CVE-2025-7782 is a vulnerability identified in the WP JobHunt plugin for WordPress, which is commonly used alongside the JobCareer theme to manage job applications. The root cause is a missing authorization check (CWE-862) in the 'cs_update_application_status_callback' function, which handles updates to the status of job applications. This missing capability check means that any authenticated user with Candidate-level access or higher can invoke this function to modify the 'status' parameter of job applications belonging to any user, not just their own. The vulnerability allows injection of cross-site scripting (XSS) payloads into the 'status' field, which can be used to execute arbitrary scripts in the context of the victim's browser. The CVSS 3.1 score of 7.6 indicates a high-severity issue with network attack vector, low complexity, requiring privileges but no user interaction, and impacts confidentiality (high), integrity (low), and availability (low). Although no known exploits have been reported in the wild, the vulnerability poses a significant risk due to the widespread use of WordPress and the popularity of the WP JobHunt plugin in recruitment websites. The lack of proper authorization checks means attackers can escalate privileges within the application context, potentially leading to data leakage, session hijacking, or further exploitation through XSS. The vulnerability affects all versions up to and including 7.7, and no official patches have been linked yet.

The primary impact of CVE-2025-7782 is unauthorized modification of job application statuses and injection of malicious scripts via XSS, which can compromise the confidentiality of user data and the integrity of application workflows. Attackers with Candidate-level access can manipulate application statuses of other users, potentially disrupting recruitment processes and causing reputational damage to organizations. The XSS component can lead to session hijacking, credential theft, or delivery of further malware, affecting both users and administrators. Availability impact is limited but possible if injected scripts disrupt normal plugin functionality. Organizations relying on WP JobHunt for recruitment may face data breaches, loss of user trust, and compliance issues, especially in regulated industries. The vulnerability's ease of exploitation and network accessibility increase the risk of widespread attacks if left unmitigated.
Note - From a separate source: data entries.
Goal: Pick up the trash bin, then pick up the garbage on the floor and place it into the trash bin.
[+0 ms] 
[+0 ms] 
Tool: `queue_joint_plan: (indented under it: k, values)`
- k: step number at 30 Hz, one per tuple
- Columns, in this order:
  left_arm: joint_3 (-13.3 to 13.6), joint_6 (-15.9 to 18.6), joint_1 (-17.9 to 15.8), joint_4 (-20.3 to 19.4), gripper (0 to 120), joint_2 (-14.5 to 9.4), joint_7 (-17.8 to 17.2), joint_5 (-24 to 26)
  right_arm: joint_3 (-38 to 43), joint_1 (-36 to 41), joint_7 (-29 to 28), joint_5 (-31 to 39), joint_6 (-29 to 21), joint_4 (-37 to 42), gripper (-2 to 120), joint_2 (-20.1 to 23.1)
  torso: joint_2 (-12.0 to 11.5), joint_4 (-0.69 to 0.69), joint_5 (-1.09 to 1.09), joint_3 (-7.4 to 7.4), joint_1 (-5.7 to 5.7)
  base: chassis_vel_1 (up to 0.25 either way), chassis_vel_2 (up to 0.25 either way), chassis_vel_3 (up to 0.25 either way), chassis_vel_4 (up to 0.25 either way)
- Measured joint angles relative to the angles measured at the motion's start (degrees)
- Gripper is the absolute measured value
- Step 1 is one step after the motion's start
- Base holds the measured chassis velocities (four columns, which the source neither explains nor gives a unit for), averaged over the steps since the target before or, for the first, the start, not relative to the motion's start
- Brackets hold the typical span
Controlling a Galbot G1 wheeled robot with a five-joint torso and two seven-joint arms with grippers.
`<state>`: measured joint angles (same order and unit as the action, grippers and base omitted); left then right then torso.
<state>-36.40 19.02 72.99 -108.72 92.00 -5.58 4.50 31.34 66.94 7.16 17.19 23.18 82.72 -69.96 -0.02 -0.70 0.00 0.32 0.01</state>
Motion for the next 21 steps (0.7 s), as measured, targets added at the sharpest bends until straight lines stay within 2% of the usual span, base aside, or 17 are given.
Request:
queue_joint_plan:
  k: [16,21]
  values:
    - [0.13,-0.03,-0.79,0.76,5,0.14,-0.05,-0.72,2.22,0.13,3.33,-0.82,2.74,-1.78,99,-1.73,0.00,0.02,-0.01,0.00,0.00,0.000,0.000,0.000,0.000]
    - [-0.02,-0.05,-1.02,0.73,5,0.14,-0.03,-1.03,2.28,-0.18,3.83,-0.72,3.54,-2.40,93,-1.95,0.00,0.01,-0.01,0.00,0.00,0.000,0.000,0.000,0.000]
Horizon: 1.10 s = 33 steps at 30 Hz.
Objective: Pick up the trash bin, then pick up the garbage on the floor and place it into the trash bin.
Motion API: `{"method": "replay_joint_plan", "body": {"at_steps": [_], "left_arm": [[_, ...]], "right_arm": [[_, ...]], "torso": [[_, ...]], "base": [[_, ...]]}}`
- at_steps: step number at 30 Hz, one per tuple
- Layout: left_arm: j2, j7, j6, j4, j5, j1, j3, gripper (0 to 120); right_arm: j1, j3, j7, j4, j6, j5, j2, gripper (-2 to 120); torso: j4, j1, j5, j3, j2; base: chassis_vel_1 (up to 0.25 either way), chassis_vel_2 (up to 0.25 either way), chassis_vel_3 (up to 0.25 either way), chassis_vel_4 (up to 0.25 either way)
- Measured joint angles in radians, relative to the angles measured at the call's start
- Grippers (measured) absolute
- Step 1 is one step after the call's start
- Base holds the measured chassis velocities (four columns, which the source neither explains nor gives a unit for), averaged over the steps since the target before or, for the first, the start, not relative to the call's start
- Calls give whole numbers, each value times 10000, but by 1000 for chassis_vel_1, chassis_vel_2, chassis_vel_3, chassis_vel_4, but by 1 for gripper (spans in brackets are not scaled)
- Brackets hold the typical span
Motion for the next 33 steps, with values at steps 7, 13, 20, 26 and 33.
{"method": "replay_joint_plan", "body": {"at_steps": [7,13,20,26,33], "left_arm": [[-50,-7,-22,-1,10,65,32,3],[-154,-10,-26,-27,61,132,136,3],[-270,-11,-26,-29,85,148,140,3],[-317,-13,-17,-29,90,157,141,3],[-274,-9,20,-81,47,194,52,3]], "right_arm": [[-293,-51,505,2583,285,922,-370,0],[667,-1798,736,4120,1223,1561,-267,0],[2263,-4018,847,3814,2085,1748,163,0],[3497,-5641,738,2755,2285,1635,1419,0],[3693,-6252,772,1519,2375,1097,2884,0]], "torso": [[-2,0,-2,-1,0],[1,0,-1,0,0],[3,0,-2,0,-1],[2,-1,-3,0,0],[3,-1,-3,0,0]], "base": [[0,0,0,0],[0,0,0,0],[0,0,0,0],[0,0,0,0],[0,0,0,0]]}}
To mitigate CVE-2025-7782, organizations should immediately restrict access to the WP JobHunt plugin's application status update functionality to only trusted roles beyond Candidate-level, implementing custom capability checks if necessary. Until an official patch is released, administrators can apply temporary workarounds such as disabling the vulnerable callback function via WordPress hooks or filters, or employing Web Application Firewalls (WAFs) to detect and block suspicious requests targeting the 'cs_update_application_status_callback'. Regularly audit user roles and permissions to ensure minimal privilege principles are enforced. Additionally, sanitize and validate all inputs related to job application statuses to prevent XSS injection. Monitoring logs for unusual activity related to application status updates can help detect exploitation attempts. Finally, maintain up-to-date backups and prepare incident response plans specific to WordPress plugin vulnerabilities.